Unrevealing the Nitrogen Elusive Chirality of 3-Sulfanyl and 3-Sulfinyl N-Tosyl Isoindolinones by ECD Spectra: an Experimental and Theoretical Investigation

The nitrogen–hybridization/pyramidalization of two solvated N-tosylisoindolinone derivatives having chiral residues in adjacent (I) or adjacent and distal (II) position has been investigated by a theoretical-computational procedure based on Molecular Dynamics simulations and Quantum–Chemical calculations. After validation of our methodology in providing a reliable repertory of conformations by modeling the electronic circular dichroism (EDC) spectra, the electronic features associated with N-pyramidalization were further characterized through Natural Bond Order (NBO) analysis.

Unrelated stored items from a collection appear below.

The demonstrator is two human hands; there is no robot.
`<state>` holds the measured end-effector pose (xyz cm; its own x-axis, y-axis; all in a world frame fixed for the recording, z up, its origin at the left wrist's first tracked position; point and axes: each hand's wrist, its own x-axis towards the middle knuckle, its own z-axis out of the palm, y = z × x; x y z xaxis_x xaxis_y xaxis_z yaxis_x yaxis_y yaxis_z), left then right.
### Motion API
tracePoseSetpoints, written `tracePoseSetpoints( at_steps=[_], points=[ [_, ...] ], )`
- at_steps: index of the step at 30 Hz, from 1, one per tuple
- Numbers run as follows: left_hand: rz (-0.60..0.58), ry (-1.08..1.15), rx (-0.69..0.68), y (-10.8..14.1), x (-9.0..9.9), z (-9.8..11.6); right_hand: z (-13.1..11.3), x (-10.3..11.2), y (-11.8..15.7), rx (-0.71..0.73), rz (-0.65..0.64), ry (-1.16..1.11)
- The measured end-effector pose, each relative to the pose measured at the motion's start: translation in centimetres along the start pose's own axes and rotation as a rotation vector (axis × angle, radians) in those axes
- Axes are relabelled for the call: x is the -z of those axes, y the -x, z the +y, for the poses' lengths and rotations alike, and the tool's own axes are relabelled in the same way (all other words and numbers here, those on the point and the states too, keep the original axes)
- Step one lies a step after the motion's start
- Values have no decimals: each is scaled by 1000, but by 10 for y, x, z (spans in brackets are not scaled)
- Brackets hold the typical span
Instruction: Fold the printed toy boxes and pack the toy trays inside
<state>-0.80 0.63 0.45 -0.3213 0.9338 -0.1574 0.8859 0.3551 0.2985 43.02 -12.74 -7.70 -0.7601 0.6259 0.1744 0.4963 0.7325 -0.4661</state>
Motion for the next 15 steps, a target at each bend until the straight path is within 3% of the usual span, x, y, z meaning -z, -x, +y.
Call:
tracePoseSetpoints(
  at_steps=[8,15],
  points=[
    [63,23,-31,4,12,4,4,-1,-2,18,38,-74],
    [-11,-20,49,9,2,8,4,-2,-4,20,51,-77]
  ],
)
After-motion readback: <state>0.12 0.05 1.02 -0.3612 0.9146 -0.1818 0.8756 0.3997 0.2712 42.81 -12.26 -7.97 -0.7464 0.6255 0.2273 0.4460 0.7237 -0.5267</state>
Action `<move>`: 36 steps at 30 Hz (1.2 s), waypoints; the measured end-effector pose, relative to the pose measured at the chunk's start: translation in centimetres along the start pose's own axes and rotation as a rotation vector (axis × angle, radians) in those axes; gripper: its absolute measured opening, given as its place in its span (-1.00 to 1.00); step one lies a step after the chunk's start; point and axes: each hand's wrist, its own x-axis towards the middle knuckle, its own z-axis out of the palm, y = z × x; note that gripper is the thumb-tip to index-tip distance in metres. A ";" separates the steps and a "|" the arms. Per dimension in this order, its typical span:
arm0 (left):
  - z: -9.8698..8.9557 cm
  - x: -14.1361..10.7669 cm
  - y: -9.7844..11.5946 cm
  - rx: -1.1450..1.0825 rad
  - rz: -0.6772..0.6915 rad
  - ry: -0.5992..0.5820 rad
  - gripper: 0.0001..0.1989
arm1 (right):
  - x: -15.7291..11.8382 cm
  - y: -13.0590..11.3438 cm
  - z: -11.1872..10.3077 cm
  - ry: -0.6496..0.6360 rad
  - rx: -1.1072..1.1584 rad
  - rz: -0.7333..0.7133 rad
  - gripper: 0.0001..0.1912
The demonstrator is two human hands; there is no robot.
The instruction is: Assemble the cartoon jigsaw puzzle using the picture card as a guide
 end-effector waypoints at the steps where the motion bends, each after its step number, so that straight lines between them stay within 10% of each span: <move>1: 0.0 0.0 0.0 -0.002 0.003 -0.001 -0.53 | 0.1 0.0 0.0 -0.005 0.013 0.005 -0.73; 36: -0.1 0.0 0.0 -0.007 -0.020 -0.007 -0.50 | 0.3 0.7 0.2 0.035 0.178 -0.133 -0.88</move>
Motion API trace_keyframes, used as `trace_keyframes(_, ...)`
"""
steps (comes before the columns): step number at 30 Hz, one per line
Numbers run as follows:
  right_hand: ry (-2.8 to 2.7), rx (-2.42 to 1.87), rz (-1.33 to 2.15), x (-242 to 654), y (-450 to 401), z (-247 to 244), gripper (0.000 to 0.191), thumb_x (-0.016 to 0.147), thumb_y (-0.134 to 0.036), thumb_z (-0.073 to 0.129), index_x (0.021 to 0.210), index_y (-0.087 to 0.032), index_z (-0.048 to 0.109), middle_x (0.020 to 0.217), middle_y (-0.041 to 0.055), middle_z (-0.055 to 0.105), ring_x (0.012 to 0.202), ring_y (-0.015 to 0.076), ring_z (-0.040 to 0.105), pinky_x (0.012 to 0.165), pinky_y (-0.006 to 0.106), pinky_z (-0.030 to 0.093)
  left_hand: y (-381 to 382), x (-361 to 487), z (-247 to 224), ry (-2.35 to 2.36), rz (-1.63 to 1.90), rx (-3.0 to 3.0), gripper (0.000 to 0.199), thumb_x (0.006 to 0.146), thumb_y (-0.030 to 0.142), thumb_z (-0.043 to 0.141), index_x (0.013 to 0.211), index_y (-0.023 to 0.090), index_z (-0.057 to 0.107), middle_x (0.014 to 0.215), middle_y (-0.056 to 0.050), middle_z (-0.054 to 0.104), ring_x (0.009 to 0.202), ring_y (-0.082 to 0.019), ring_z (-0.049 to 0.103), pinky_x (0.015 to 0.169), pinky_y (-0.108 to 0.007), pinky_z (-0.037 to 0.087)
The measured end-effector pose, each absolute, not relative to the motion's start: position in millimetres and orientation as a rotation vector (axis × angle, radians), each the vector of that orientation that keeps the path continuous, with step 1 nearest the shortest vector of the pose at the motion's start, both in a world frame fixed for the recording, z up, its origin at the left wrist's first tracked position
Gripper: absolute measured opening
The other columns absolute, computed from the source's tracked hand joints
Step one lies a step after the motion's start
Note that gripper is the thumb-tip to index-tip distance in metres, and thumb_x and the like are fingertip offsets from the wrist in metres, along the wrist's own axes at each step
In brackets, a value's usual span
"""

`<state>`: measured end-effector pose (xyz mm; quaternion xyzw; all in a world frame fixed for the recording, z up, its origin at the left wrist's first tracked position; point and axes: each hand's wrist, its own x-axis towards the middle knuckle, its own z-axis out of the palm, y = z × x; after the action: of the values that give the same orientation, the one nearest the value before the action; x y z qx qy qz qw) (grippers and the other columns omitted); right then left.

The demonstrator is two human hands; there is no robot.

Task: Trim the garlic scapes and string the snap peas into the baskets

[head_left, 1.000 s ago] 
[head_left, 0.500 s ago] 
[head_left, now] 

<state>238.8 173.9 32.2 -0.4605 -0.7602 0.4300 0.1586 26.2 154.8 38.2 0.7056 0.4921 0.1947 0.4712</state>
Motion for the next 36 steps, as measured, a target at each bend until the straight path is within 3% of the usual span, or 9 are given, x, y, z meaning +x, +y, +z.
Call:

Comparing against the N-geometry observed in crystal structures as a reference, our findings reveal that the presence of neighbouring chiral centers induces a more pronounced N-pyramidalization in solution than in the solid state, both in I and II. Furthermore, NBO analysis confirms that the N-lactam mostly retains the sp2 character but exhibits slight configurational distortion (ξI=13°; ξII=21°), which significantly influences the chiroptical activities observed in ECD spectra of I and II. This substantiates the N-lactams as configurationally stable chiral centers.